(Dataset records)
==========

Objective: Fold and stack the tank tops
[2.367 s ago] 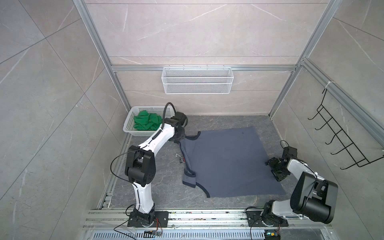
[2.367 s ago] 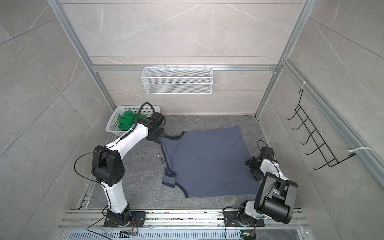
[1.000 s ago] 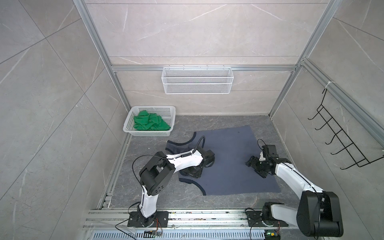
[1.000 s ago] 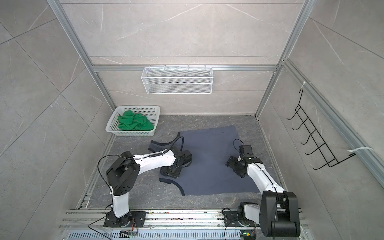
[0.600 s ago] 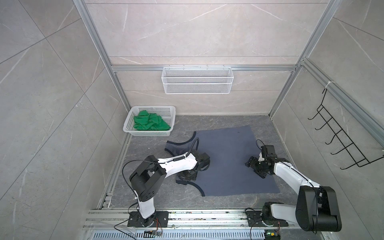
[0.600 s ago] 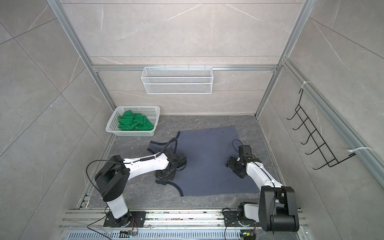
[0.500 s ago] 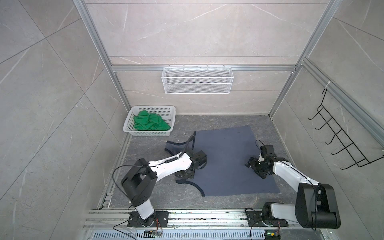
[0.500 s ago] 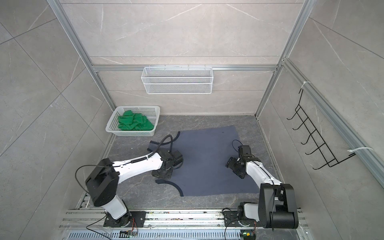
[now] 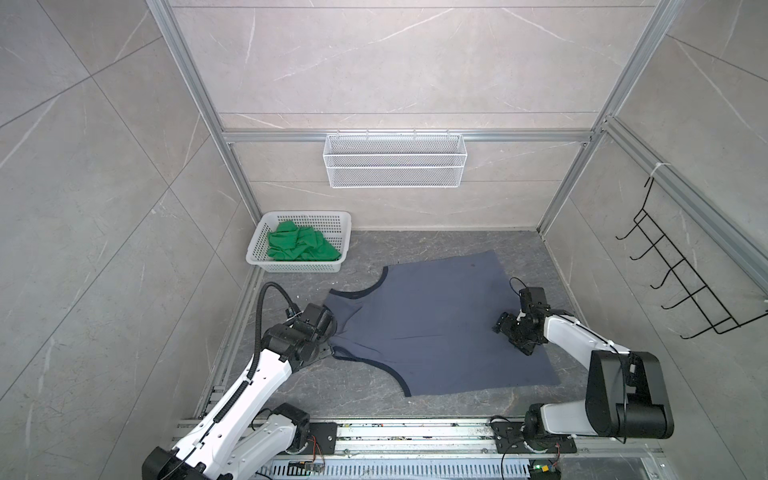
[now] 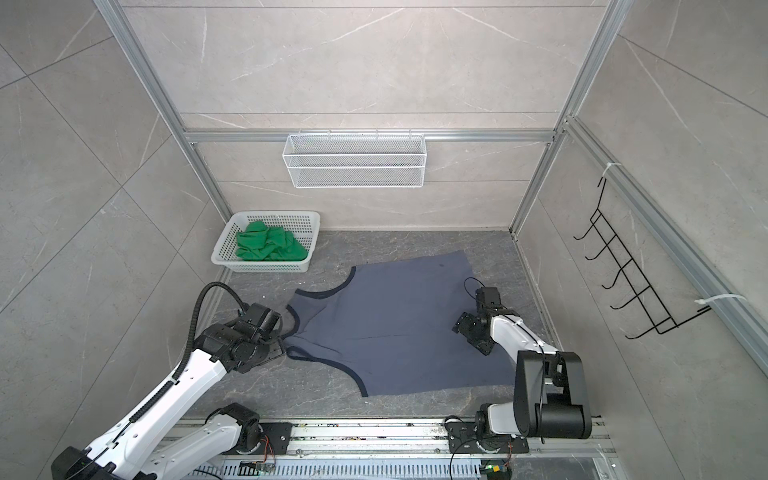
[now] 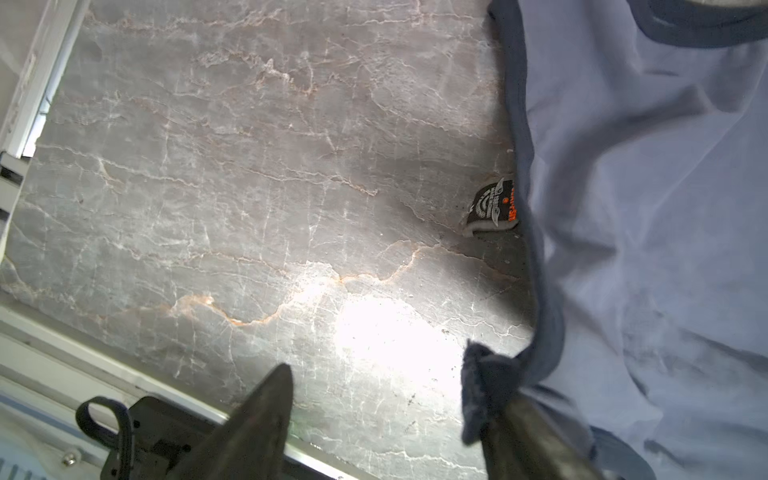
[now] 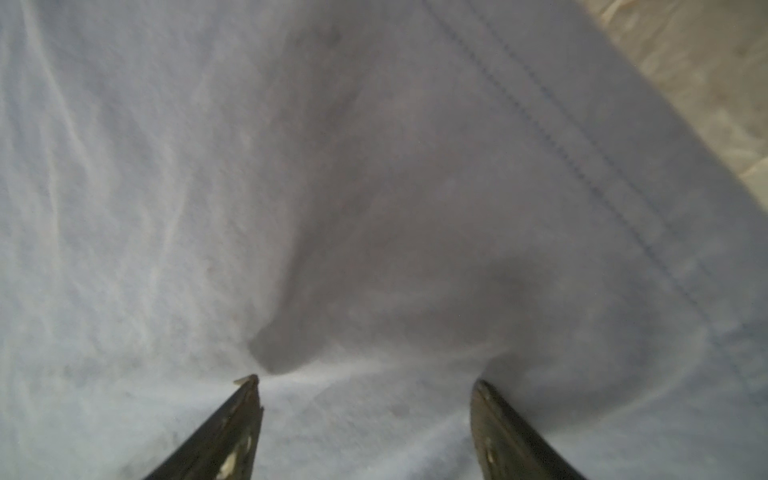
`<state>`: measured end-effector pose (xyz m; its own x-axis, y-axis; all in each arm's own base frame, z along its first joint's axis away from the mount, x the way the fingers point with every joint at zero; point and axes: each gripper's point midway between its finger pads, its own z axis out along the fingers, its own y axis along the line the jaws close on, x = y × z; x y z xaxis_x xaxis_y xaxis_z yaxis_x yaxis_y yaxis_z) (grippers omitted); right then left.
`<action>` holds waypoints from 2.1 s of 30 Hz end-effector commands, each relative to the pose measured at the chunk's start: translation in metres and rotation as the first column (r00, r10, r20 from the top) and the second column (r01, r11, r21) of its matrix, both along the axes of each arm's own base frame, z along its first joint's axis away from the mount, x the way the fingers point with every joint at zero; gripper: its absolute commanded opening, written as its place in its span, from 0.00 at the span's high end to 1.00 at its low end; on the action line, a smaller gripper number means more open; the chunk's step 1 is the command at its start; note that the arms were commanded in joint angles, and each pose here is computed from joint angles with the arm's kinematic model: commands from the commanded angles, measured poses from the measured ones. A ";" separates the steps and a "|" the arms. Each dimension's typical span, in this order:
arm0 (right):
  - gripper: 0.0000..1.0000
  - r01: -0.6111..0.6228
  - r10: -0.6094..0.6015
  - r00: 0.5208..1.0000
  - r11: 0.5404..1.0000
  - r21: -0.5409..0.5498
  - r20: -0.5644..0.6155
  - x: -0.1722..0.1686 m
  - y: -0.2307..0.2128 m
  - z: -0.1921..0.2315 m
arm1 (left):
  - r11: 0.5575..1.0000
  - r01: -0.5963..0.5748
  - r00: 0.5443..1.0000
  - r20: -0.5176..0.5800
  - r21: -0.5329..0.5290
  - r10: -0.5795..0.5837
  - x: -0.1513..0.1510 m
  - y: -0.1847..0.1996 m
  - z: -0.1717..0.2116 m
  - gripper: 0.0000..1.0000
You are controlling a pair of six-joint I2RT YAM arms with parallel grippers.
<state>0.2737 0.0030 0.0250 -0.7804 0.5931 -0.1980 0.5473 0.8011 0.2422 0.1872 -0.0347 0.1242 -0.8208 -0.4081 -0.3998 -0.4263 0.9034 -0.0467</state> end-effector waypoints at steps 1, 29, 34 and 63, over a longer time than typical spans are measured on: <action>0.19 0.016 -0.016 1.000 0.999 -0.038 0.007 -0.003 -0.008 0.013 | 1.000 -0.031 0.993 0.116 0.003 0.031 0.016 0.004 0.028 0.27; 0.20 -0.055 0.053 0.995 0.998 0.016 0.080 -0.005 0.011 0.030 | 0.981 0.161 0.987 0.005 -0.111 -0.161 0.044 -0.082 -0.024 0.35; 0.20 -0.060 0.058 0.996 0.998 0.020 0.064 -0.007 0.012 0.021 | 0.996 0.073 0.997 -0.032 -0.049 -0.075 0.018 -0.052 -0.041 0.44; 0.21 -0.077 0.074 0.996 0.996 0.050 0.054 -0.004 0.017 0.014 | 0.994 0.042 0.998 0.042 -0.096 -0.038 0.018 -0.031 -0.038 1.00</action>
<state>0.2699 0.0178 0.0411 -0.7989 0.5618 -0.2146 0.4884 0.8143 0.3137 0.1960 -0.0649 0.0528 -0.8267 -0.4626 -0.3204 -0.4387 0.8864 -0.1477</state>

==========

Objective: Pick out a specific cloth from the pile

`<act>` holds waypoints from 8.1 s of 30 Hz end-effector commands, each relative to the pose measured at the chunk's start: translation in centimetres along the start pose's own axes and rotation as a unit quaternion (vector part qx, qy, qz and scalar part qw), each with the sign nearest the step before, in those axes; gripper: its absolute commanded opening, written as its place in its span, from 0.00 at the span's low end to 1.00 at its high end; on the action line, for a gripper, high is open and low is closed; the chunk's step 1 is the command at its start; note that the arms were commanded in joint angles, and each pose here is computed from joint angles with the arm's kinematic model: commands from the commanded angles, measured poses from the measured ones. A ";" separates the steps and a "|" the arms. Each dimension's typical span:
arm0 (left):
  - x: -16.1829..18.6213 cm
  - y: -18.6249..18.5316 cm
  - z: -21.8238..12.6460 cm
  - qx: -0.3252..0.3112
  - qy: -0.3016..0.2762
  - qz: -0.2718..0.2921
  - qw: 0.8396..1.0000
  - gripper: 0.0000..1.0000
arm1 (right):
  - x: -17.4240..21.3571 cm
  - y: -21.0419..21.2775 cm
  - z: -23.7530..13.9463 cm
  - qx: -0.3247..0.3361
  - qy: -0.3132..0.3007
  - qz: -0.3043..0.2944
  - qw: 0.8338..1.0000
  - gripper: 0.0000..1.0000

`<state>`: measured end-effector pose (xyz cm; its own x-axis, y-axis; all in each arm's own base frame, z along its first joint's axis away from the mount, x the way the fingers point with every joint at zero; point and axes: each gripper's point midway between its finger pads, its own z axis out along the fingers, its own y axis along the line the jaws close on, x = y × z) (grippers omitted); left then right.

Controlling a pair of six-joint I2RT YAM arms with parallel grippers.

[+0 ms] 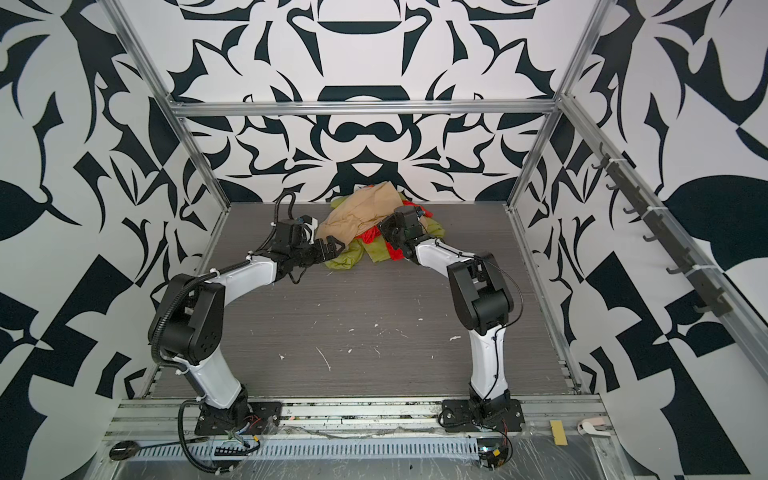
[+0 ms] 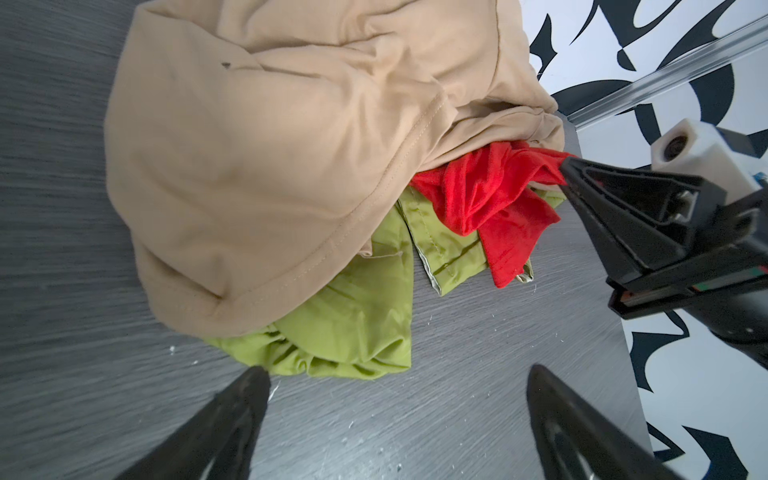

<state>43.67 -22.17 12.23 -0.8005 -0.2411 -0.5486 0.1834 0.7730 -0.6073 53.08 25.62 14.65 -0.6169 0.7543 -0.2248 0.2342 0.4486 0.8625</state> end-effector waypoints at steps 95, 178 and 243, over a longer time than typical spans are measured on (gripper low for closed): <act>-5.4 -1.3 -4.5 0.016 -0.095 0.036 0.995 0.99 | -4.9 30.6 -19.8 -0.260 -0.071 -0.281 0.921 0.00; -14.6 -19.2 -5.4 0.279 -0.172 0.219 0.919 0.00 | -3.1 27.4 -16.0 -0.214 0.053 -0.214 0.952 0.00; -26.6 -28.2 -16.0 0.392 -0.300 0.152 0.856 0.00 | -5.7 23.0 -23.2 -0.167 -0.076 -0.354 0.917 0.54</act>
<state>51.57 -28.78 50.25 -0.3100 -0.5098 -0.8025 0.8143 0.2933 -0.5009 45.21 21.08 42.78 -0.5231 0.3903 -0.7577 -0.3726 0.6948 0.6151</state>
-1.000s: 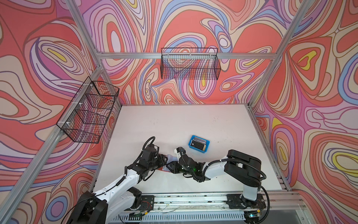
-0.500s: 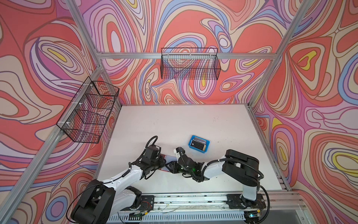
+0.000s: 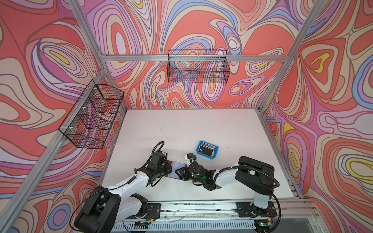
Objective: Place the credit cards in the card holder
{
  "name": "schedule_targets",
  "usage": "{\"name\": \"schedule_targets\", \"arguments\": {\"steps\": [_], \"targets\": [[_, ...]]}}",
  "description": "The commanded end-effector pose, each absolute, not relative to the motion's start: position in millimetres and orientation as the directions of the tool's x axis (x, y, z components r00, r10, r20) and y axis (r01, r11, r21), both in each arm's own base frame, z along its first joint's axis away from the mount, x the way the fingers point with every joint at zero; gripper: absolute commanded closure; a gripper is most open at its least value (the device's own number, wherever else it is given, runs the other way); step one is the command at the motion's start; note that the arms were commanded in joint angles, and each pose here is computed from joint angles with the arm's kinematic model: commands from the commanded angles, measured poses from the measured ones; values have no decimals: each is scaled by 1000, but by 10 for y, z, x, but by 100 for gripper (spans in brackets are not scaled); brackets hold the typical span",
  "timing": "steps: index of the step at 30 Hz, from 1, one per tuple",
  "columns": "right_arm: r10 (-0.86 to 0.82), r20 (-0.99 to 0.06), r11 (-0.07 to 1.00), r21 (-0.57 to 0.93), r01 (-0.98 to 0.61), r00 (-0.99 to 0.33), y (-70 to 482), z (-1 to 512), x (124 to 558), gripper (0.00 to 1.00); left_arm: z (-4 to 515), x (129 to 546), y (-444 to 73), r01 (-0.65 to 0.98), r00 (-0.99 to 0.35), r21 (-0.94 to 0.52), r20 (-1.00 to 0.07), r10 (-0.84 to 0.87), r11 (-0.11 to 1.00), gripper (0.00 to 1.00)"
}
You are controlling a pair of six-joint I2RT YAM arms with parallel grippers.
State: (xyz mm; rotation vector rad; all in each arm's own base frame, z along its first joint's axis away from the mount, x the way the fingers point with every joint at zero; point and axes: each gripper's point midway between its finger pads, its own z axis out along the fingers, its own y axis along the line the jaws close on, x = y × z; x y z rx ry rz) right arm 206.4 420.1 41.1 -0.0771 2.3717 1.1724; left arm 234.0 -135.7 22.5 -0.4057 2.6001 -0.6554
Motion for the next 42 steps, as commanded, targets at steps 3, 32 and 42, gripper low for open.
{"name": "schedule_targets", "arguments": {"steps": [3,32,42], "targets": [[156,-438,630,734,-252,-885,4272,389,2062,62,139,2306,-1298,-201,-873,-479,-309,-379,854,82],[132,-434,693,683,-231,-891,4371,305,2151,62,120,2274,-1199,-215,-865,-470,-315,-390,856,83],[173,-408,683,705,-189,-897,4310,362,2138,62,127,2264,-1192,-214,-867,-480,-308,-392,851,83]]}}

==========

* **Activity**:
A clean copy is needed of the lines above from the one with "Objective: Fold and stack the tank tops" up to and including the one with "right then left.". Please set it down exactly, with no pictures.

* **Exercise result**:
Objective: Fold and stack the tank tops
[2.367 s ago] 
[2.367 s ago] 
[1.000 s ago] 
[1.000 s ago] 
[0.600 s ago] 
[0.600 s ago] 
[0.500 s ago] 
[0.500 s ago] 
[now] 
[now] 
[now] 
[now] 
`<state>`: measured end-effector pose (xyz m; its own x-axis, y-axis; all in each arm's own base frame, z along its first joint's axis away from the mount, x the way the fingers point with every joint at zero; point and axes: each gripper's point midway between its finger pads, its own z axis out along the fingers, its own y axis along the line the jaws close on, x = y × z; x y z xaxis_x xaxis_y xaxis_z yaxis_x yaxis_y yaxis_z) (grippers omitted); right then left.

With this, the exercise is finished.